— INPUT DATA —
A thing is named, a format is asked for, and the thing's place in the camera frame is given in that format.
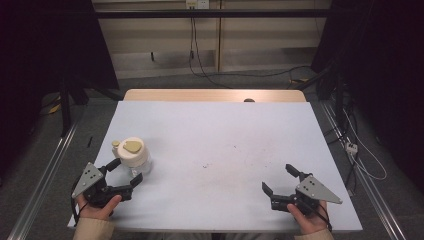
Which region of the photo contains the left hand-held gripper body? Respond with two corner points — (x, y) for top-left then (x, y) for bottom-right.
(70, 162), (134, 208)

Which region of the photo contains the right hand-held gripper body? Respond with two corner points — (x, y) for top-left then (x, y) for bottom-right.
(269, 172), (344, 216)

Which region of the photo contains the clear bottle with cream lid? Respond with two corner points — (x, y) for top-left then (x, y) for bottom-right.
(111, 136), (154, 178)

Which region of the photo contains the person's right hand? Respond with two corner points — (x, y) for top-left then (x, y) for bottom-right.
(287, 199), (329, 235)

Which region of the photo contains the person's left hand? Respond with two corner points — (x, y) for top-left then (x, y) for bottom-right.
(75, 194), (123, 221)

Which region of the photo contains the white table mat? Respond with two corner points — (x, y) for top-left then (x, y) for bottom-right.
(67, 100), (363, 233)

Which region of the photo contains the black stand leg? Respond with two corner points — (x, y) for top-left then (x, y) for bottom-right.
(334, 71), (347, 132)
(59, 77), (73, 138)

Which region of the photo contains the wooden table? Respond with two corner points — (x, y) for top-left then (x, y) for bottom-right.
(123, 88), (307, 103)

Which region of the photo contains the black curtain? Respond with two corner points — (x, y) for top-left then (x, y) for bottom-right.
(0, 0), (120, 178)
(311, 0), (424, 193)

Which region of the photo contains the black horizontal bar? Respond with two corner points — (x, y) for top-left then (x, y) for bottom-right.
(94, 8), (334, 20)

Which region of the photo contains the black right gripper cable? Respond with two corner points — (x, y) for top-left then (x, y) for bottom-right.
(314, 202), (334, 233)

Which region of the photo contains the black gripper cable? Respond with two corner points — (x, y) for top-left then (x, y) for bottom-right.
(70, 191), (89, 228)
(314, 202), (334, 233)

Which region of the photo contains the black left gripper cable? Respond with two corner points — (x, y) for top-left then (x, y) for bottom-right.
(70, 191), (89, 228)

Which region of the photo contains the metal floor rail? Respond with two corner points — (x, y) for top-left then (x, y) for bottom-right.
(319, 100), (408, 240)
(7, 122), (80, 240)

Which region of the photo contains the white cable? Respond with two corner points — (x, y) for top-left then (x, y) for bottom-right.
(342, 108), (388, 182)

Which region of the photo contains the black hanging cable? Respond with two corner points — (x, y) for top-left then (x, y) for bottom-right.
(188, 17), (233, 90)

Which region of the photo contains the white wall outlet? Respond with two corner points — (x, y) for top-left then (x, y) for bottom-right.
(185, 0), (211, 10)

— TASK ITEM —
All records above must be output exactly as they stand, excluding pictures.

— WRITTEN REPLY —
A thing is named, a format is asked for, and the thing's place in the camera frame is given in that format.
Which region of the photo contains the left hand-held gripper body? Respond with two corner points — (x, y) for top-left then (x, y) for bottom-right.
(70, 162), (134, 208)

Which region of the photo contains the right hand-held gripper body? Respond with two corner points — (x, y) for top-left then (x, y) for bottom-right.
(269, 172), (344, 216)

Which region of the photo contains the clear bottle with cream lid? Respond with two corner points — (x, y) for top-left then (x, y) for bottom-right.
(111, 136), (154, 178)

Which region of the photo contains the person's right hand? Respond with two corner points — (x, y) for top-left then (x, y) for bottom-right.
(287, 199), (329, 235)

Which region of the photo contains the person's left hand? Respond with two corner points — (x, y) for top-left then (x, y) for bottom-right.
(75, 194), (123, 221)

Which region of the photo contains the white table mat? Respond with two corner points — (x, y) for top-left then (x, y) for bottom-right.
(67, 100), (363, 233)

Which region of the photo contains the black stand leg? Respond with two corner points — (x, y) for top-left then (x, y) for bottom-right.
(334, 71), (347, 132)
(59, 77), (73, 138)

Which region of the photo contains the wooden table? Respond with two corner points — (x, y) for top-left then (x, y) for bottom-right.
(123, 88), (307, 103)

Which region of the photo contains the black curtain? Respond with two corner points — (x, y) for top-left then (x, y) for bottom-right.
(0, 0), (120, 178)
(311, 0), (424, 193)

Which region of the photo contains the black horizontal bar? Respond with two corner points — (x, y) for top-left then (x, y) for bottom-right.
(94, 8), (334, 20)

Which region of the photo contains the black right gripper cable? Respond with two corner points — (x, y) for top-left then (x, y) for bottom-right.
(314, 202), (334, 233)

Which region of the photo contains the black gripper cable? Respond with two corner points — (x, y) for top-left then (x, y) for bottom-right.
(70, 191), (89, 228)
(314, 202), (334, 233)

Which region of the photo contains the black left gripper cable? Respond with two corner points — (x, y) for top-left then (x, y) for bottom-right.
(70, 191), (89, 228)

Which region of the photo contains the metal floor rail? Respond with two corner points — (x, y) for top-left then (x, y) for bottom-right.
(319, 100), (408, 240)
(7, 122), (80, 240)

Which region of the photo contains the white cable? Respond with two corner points — (x, y) for top-left then (x, y) for bottom-right.
(342, 108), (388, 182)

Which region of the photo contains the black hanging cable? Respond with two corner points — (x, y) for top-left then (x, y) for bottom-right.
(188, 17), (233, 90)

Which region of the photo contains the white wall outlet? Respond with two corner points — (x, y) for top-left then (x, y) for bottom-right.
(185, 0), (211, 10)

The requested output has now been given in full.